Not all non-conforming lenders are looking for the same type of business, which is why the lending criteria will be different depending on who you go to. There are many lenders who will consider your case if you have one CCJ or minor bad credit event. There are a decreasing number who will lend to people with multiple CCJs or who show evidence of a persistently bad credit performance. The acceptable lending criteria can be broken down even further and some lenders are highly specific in terms of the type of cases they with policies such as:

  • Only lending to people with fewer than a certain number of months arrears on any mortgage or other loan product.
  • Accepting applications from people with CCJs, but only once they have been cleared.
  • Others will consider applications but will only lend the money once CCJ has been cleared.
  • Some will only consider applicants whose CCJ was for a value below a certain level, with an average around £250 for moderate impaired credit lenders. You will have to hunt around more if your CCJ was for a higher value.
  • Some lenders on the more extreme end of the market will allow you up to three CCJs with a combined value of £3000.
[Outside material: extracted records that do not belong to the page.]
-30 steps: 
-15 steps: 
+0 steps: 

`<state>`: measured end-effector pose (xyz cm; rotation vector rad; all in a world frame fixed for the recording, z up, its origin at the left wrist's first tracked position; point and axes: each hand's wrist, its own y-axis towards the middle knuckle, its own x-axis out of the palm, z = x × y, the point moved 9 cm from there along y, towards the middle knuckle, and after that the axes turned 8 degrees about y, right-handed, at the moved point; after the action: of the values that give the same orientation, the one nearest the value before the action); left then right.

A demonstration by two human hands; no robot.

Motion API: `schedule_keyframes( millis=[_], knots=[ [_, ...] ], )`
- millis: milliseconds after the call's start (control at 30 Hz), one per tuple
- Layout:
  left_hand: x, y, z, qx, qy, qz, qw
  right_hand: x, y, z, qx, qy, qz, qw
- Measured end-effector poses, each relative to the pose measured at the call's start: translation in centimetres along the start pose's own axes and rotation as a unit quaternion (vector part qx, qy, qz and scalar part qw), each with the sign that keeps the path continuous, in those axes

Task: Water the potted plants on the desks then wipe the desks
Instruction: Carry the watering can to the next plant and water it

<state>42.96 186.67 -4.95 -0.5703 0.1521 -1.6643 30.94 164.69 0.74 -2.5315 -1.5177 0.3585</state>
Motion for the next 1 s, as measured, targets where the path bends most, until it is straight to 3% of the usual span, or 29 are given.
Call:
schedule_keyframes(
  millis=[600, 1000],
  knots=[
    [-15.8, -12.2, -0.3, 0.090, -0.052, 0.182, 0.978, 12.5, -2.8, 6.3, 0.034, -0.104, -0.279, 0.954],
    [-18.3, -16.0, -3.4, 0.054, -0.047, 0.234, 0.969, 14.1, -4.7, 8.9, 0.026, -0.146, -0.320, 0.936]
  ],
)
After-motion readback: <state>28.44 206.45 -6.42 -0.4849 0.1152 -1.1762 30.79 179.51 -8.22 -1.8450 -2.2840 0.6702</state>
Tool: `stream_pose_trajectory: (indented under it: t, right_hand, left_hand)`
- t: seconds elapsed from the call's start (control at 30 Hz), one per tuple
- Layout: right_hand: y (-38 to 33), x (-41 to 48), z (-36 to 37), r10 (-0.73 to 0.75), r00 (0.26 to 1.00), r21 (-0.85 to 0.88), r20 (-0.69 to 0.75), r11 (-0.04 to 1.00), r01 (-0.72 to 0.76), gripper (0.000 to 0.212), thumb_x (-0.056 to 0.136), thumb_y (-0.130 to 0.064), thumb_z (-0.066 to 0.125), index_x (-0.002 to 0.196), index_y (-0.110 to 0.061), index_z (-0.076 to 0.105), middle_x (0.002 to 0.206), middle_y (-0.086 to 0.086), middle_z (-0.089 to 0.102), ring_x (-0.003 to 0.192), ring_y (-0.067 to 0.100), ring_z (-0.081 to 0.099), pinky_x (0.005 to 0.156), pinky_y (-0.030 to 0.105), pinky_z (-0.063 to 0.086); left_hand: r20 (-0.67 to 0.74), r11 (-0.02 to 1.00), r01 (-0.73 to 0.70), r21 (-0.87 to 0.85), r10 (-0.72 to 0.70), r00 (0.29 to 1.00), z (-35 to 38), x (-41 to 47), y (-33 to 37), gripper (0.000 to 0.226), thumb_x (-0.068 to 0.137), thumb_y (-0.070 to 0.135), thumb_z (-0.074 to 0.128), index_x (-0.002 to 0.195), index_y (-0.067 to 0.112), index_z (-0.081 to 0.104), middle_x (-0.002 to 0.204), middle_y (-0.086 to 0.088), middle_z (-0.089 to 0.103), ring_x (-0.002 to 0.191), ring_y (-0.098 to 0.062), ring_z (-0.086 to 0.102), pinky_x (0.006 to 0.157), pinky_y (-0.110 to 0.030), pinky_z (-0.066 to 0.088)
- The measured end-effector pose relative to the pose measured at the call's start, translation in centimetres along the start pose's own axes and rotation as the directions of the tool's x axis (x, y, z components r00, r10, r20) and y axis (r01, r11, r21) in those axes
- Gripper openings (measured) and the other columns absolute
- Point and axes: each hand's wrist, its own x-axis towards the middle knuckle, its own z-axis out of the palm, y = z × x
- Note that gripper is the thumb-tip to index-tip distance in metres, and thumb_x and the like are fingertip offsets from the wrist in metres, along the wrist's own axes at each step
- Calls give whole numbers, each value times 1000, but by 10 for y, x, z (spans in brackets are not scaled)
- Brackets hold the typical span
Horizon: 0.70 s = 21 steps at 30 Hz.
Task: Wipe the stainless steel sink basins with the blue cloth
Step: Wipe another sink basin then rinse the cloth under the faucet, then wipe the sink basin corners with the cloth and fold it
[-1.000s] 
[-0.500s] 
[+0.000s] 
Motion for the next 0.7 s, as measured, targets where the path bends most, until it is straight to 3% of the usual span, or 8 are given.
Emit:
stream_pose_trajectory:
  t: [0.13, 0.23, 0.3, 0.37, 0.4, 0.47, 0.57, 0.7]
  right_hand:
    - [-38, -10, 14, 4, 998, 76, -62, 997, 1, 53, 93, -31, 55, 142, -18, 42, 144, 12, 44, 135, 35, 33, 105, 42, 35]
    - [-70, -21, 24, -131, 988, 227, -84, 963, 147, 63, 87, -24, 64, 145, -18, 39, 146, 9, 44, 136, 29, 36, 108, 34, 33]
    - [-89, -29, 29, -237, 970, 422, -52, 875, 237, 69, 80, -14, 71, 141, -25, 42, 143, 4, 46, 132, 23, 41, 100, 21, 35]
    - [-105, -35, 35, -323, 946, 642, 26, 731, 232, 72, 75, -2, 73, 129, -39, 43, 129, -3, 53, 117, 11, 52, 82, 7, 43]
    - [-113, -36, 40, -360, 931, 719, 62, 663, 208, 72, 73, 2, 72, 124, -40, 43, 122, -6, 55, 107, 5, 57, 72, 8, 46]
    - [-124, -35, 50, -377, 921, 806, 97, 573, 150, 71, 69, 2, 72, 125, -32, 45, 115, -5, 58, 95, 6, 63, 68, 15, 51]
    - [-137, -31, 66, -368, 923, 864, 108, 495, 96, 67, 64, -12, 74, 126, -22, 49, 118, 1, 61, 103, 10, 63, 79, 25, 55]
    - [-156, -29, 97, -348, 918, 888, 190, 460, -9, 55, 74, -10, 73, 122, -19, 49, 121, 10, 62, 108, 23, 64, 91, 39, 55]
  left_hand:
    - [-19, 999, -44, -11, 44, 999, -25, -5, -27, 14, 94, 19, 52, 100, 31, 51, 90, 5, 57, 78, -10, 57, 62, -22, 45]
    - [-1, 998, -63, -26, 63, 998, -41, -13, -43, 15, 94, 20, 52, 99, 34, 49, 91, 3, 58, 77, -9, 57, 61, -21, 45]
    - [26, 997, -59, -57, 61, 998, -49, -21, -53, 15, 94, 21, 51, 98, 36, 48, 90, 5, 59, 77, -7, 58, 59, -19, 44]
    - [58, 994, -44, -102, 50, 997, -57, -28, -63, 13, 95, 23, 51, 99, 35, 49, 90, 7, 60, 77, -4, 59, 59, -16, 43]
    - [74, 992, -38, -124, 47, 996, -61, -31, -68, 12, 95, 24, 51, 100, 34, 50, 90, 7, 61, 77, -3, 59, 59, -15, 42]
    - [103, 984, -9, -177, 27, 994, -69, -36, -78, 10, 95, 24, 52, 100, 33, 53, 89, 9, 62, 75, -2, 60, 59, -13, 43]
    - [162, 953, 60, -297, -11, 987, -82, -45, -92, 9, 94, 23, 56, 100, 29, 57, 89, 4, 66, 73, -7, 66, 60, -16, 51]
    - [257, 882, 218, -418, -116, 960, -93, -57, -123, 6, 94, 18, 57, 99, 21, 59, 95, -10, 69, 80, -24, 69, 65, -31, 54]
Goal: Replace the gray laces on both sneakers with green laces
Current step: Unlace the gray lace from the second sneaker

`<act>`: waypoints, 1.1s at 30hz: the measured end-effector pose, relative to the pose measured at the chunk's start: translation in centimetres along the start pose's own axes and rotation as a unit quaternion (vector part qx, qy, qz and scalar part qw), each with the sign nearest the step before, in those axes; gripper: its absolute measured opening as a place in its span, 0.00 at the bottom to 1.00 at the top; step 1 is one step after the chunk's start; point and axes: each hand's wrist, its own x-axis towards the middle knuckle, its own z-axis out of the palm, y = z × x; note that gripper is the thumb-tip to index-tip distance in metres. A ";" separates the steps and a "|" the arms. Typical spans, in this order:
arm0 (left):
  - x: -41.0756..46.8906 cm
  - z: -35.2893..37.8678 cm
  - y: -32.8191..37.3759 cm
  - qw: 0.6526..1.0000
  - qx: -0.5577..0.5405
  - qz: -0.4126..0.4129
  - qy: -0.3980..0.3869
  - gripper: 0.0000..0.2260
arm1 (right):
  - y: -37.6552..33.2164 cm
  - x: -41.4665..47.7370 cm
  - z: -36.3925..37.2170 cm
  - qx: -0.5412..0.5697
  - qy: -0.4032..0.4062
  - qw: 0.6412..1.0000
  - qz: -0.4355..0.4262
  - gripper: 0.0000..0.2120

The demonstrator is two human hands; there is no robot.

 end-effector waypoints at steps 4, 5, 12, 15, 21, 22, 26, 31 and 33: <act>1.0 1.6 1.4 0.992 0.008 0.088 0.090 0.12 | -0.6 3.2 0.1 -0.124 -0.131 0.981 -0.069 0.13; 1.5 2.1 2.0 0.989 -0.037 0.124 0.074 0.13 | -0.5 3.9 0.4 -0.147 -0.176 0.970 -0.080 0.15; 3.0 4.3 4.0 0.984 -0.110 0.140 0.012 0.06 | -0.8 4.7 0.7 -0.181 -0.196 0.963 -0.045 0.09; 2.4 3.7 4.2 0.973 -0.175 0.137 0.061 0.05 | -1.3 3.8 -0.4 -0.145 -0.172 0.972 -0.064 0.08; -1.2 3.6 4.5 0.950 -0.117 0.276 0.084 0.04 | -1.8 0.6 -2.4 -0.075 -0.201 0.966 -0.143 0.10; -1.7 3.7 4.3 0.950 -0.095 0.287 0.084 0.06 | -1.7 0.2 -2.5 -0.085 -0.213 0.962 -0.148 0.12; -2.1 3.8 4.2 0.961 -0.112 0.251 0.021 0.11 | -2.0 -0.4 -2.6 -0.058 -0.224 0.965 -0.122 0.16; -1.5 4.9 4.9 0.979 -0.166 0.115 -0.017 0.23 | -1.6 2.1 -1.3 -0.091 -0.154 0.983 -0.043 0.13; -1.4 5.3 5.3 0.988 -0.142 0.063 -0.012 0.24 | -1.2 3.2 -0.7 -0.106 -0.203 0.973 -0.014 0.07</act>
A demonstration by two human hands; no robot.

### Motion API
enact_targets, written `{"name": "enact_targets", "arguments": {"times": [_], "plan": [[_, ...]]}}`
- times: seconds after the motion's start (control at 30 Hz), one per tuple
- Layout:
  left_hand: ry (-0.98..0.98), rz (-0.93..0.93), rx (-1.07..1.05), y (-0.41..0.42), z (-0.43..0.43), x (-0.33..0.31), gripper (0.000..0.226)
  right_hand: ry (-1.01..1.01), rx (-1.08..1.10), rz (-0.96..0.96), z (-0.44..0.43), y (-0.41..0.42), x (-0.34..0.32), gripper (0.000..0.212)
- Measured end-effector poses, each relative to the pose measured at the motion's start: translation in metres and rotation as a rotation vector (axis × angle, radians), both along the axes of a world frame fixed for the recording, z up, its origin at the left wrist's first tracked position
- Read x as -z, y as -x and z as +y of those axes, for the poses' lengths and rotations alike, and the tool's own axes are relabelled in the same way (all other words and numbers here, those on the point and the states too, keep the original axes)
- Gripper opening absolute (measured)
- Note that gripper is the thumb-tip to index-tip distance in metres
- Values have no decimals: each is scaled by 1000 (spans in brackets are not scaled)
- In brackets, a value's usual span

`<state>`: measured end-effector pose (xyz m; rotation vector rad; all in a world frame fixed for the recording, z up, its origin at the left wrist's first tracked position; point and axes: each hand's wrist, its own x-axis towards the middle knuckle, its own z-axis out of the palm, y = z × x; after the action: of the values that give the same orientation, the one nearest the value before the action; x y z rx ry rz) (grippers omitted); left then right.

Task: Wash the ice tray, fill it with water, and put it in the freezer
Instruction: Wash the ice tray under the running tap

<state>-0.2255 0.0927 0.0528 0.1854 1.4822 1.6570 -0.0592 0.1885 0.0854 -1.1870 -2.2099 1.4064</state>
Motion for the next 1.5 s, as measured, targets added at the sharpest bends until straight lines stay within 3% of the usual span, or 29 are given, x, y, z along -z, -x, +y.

Even in the worst circumstances, as long as you are talking to a lender at the right end of the sub-prime spectrum and you can show that your situation has changed and that the reasons for the earlier defaults were due to exceptional circumstances, then you should still be able to secure some borrowing.

It's worth remembering that individual products have thresholds of tolerance as well as the lenders themselves. Generally, the more extreme the circumstances, the higher the rate you will pay and the more restrictive the loan amount and loan-to-value terms. This means that you should shop around and find the mortgage and the lender that is right for you, particularly if your credit history is only marginally impaired.

Light Adverse and Credit Repair

Light adverse and credit repair mortgages plug the gap between mainstream loans and the more extreme cases of the sub-prime mortgage market.

Credit repair mortgages are schemes that give the borrower an incentive to stay on the straight and narrow by rewarding mortgage borrowers who maintain a 100% credit record. This usually takes the form of successive reductions in the rate of interest payable over a number of years. These are particularly popular among those with minor credit problems who are eager to clear their history but who are open to the idea of being encouraged to take a responsible approach.

Light adverse mortgages are designed for people who are just on the margins of the sub prime market, whose credit history is only slightly less than perfect, but who may well still struggle to get a mortgage from a mainstream lender.

Almost everyone who ends up getting a light adverse or credit repair mortgage would also be accepted for a sub prime mortgage. However, they would be unnecessarily penalised with too high a rate, due to the fact that the plan is designed for people with more serious credit problems. The advantage with a light adverse credit mortgage is that because the mortgage is designed for people with less than severe credit problems, the risk to the lender is lower than with other sub prime mortgages, so the LTV can be higher and the interest rate can be lower.

Past credit events that may call for a light adverse credit mortgage include not appearing on the electoral roll, maintaining several different jobs, moving house repeatedly in a fairly short space of time, very minor CCJs or ones that are soon to be removed from the credit record following a long spell of unblemished payment records.